» THE TASK:
Every line from the one with "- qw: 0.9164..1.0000" to the end of the listing, and nothing else, is to be printed exactly; please leave the pictures out.

━━━ THE DATA ━━━

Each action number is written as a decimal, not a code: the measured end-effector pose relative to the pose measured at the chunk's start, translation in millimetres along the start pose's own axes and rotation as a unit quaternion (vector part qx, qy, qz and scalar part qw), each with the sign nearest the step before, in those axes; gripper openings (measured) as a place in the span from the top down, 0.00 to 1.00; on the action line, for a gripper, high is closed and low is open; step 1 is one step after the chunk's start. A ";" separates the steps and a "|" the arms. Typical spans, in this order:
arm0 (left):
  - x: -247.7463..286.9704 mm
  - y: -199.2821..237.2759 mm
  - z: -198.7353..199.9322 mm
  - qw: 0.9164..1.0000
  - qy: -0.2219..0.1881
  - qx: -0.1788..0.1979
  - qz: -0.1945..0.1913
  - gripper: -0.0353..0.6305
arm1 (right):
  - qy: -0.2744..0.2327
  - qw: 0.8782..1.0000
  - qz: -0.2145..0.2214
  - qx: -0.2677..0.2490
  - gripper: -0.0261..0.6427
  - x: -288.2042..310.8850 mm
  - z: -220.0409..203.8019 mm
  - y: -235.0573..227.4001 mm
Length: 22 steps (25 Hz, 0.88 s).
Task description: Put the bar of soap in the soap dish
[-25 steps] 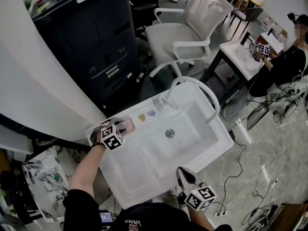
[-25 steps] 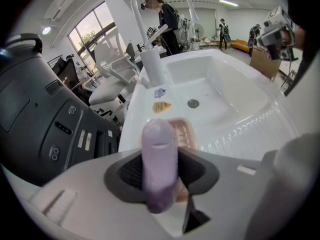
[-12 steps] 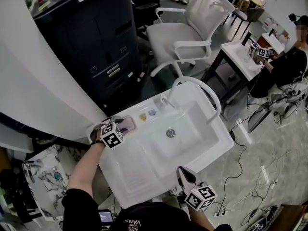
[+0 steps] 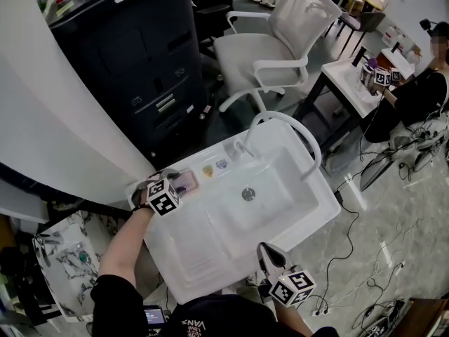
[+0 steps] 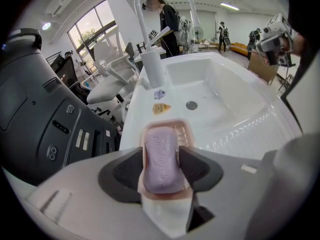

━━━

» RESULT OF THE TASK:
  - qw: 0.9164..1.0000
  - qy: -0.2219..0.1881
  - qx: -0.1788..0.1979
  - qz: -0.1945..0.1913
  - gripper: -0.0353..0.6305
arm1 (right):
  - qy: -0.2744..0.2327
  - qw: 0.8782..1.0000
  - qz: -0.2145..0.2214
  - qx: -0.2677..0.2490
  - gripper: -0.0261..0.6427
  - x: -288.2042..310.8850 mm
  - z: -220.0409..203.8019 mm
  - y: -235.0573..227.4001 mm
Length: 22 steps (25 Hz, 0.88 s).
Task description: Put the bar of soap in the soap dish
[-25 steps] 
[-25 steps] 
[-12 steps] 
[+0 steps] 
[+0 steps] 

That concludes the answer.